By  Kevin N. O'Brien  Peoria, IL

Text version for print only



The surfaces for this background installation were finished basement walls. As a result, one of the project goals was to minimize the number of holes that needed to be drilled into the walls themselves. To meet this goal necessitated the creation of a freestanding frame with the background mounted prior to hanging. The shape of the O scale layout is a L shape with a single curved corner. One wall is 10' and the other 12'. This mounting technique draws on some of the ideas presented in articles by Ken Spelke entitled "Frame Construction and Mounting" and also by Hal Estill entitled "How to Install a Curved Corner Background".

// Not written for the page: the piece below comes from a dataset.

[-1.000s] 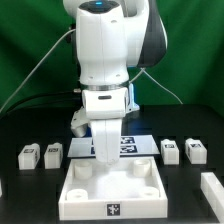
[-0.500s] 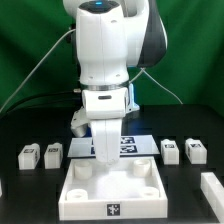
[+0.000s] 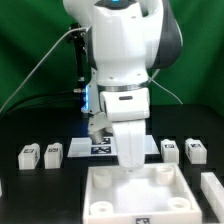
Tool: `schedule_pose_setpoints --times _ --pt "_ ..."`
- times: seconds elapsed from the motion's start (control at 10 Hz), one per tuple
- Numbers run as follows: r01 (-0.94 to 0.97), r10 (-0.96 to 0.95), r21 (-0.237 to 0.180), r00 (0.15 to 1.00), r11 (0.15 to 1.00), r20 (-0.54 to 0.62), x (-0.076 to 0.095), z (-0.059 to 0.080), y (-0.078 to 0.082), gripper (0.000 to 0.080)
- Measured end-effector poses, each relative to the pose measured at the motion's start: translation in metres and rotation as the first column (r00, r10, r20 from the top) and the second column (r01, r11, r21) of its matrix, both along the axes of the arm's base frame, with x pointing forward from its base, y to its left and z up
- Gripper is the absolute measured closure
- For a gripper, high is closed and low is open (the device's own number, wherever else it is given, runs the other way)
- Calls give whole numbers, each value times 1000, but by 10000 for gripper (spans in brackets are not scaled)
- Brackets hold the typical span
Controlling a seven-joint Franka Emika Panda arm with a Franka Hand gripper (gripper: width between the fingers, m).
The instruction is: Assemble one leg
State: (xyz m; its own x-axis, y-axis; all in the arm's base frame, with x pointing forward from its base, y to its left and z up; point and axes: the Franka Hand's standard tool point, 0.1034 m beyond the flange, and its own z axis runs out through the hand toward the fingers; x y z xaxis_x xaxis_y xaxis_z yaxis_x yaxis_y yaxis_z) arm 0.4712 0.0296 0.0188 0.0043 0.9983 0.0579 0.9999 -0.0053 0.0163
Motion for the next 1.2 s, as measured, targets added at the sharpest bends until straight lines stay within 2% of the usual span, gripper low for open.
schedule_pose_setpoints --times 0.2,0.4,1.1,1.2 --pt "45 -45 11 999 999 7 11 -1 20 745" --pt "55 -55 17 998 998 11 16 -2 30 745" --pt "48 -49 23 998 999 42 17 -2 30 745" --pt "51 -52 23 998 998 42 17 -2 30 631"
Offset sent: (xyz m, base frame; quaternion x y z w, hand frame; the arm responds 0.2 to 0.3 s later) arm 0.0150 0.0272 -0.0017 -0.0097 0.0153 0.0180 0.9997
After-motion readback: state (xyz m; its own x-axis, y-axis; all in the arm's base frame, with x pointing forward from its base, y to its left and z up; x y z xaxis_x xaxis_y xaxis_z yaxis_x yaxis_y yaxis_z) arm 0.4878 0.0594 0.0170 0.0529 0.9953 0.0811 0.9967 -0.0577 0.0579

Selecting the Proper Backdrop Size

Clearly, the dimensions called for in this installation were not going to be accommodated by a single backdrop. The question was how many images would be required and at what length. The fact that it was an O Scale Layout dictated that the 36' backdrop height would be appropriate. The first step of determining the number of backdrops is to calculate the continuous length required by the backdrop. This was accomplished using a spreadsheet and the product information contained in the Backdrop Warehouse site. A sample of the spreadsheet follows. Note the deductions necessary to remove the labels and overlap.

Layout in Inches

Length 12 144.00

Width 10 120.00
Total Length Required 264.00
Remove corner replaced by curve 2 x 30" 60.00
Total without Corner 204.00
radius of curve corner 30 47.12

(2 x Pi x r) / 4

Add curve length 251.12
10ft backdrop length x 2 130 260.00 length from web site
Backdrop Material Left Over 8.88
label deduction x 2 (1 per backdrop)1.25 2.50
Remaining Material 6.38
Deduct Overlap 5.5 0.88 As long as this number is > 0 you have enough material







Frame Construction

Due to the length of the two frames that will be joined by the curved corner, the ability to find straight lumber was going to be a challenge. The final lumber purchase list follows:

o 2 1" x 3" x 12' for the frame top and frame bottom for the 12" wall

o 2 1" x 3" x 10' for the frame top and frame bottom for the 10" wall

o 13 1" x 2" x 28 " for the vertical frame supports

The overall vertical dimension of the frame is 34 ". The reason for the odd number is that the printed surface on a 36" x 10' backdrop is in fact only 34 ". The intention of this construction was to only have the printed surface showing; therefore, the frame was constructed to accommodate only the printed area. The lumberyard does not actually carry lumber in the 1" x 3" dimension for the lengths of 10' and 12'. To accomplish this some 1" x 6" boards were cut in half at the lumberyard for a nominal fee. This was done in an effort to maintain the straightest resulting board possible. Interestingly, the board did warp slightly the moment the saw blade finished the cut and so steps were required throughout the construction to get the frame square.


Wall Frame Assembly

The frames were assembled using corner brackets that can be found in aluminum or steel at most home improvement stores. In addition, some steel plates with screw holes (see picture Backdrop Mounting Bracket Installation) were used to anchor the outside of the vertical supports to the top and bottom frame boards to ensure that the frame was rigid and resisted warping. The most successful and fastest method to create the frame was to use a long clamp to hold the vertical frame board to the two horizontal boards before attaching the corner brackets. This can be seen in Fig. 1. All corner bracket holes were predrilled to avoid splitting the wood. This step is repeated until the entire single framing element is complete. For added strength wood glue was used at each contact area. Once complete the frame should resemble the picture in Fig. 2. Note you can see the mounting brackets used to attach the outside vertical supports to the top and bottom plates. This same construction technique was used to create the second wall frame.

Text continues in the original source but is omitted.